· by Aldrin Montana
The authors are trying to provide a platform on which applications can reliably locate nodes in a distributed system for a given key, even in the presence of nodes dynamically joining and leaving the system. The authors want the mapping of keys to nodes to be stable, with minimal balancing or data shuffling as nodes join and leave.
The authors propose an approach that uses consistent hashing to stably map keys to nodes, which is proposed as a substrate for distributed applications. For performance, the authors propose finger tables to skip intermediate successor nodes that are known to not contain the desirable data.

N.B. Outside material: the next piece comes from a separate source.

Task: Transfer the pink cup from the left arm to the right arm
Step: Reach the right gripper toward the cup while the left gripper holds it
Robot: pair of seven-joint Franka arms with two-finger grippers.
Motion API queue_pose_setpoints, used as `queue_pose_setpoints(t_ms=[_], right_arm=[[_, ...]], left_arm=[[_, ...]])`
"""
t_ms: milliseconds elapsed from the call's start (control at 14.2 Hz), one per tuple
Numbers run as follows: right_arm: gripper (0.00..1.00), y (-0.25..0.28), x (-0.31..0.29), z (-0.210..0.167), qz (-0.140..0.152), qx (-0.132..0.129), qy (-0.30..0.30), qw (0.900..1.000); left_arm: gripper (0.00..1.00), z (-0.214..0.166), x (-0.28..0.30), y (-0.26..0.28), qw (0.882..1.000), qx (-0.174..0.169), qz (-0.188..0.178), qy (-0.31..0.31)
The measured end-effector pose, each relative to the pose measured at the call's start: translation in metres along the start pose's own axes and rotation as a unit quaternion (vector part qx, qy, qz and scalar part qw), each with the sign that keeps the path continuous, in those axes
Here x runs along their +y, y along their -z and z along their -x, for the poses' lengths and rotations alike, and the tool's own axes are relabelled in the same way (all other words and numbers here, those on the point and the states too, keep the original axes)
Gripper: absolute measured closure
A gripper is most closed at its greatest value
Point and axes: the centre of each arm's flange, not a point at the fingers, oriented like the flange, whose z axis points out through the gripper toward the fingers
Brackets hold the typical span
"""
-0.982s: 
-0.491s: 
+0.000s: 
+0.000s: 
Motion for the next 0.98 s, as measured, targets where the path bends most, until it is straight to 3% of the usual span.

The system performs well for locating nodes–log(n) where n is the number of nodes–and with the use of finger tables is relatively efficient in the amount of memory necessary to improve performance. However, there is a known issue that the stabilization algorithm is not always correct, because it is done in two atomic phases.
This work is important because it brings in the use of consistent hashing to provide a platform that is incredibly useful for large distributed systems and is useful in various systems today (even if they don’t actually use chord).
With regard to chord’s stabilization algorithm not being correct, it has made me wonder if there is any way for chord to atomically track successors in a way to make it correct. The problem is that nodes can join in such a way that between updating the successor of a node and updating the successor of the successor, the nodes added may fail and then it’s possible to have disjoint rings. I suspect that this framing of the problem requires consensus which can be reliable most of the time especially today, but perhaps stabilization is just as hard as consensus?
I keep thinking that with Ivy it would be possible to partition data in a way that only certain clients handle certain data. If this is done, it would be interesting to use chord to maintain which client clusters handle which files or file blocks in a way that Ivy clients can join and leave the system dynamically, and chord can remap keys to new clients that manage those keys. This enables Ivy clients to read a few number of client logs for performance, but also enables Ivy in the use case it is best for–systems where clients shouldn’t be dependent on other clients.